> [WHAT THIS TASK INVOLVES]
Extract the first line through the line containing "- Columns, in" from the listing below, exactly as written.

> [DATASET EXCERPT]
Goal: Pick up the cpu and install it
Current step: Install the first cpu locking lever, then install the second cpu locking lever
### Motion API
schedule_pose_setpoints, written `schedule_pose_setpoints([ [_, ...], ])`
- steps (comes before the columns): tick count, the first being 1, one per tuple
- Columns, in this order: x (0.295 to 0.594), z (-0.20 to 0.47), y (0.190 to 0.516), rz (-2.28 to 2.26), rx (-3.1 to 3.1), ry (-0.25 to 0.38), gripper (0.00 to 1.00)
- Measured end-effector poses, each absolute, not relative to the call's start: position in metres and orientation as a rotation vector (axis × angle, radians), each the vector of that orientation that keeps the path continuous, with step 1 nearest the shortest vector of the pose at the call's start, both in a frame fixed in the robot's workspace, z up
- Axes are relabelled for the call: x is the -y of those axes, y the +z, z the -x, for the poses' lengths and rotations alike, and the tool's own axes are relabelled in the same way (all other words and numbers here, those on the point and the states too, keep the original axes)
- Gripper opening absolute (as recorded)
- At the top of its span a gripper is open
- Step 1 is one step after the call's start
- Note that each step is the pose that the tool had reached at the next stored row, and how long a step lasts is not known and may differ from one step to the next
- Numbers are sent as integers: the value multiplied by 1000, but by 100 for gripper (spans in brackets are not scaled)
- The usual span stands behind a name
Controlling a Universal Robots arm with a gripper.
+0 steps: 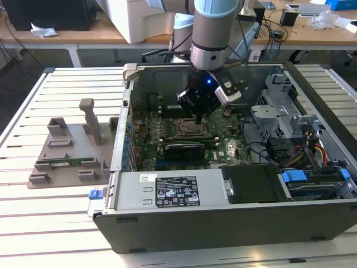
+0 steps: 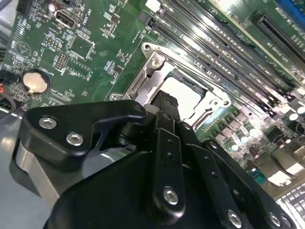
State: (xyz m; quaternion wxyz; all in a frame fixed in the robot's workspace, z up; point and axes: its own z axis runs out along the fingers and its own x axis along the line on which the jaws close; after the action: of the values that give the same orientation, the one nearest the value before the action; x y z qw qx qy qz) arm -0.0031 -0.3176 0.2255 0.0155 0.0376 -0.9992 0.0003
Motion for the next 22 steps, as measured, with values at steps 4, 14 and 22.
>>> schedule_pose_setpoints([
  [4,318,3,245,-117,3108,10,11],
  [14,318,3,271,-117,3108,13,11],
  [22,318,3,271,-117,3108,13,11],
])
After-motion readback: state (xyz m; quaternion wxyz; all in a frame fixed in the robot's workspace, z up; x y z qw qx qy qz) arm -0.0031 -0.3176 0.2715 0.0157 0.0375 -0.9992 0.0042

> [RESPONSE TO THIS EXERCISE]
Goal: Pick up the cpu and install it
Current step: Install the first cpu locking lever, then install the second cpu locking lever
### Motion API
schedule_pose_setpoints, written `schedule_pose_setpoints([ [_, ...], ])`
- steps (comes before the columns): tick count, the first being 1, one per tuple
- Columns, in this order: x (0.295 to 0.594), z (-0.20 to 0.47), y (0.190 to 0.516), rz (-2.28 to 2.26), rx (-3.1 to 3.1), ry (-0.25 to 0.38), gripper (0.00 to 1.00)

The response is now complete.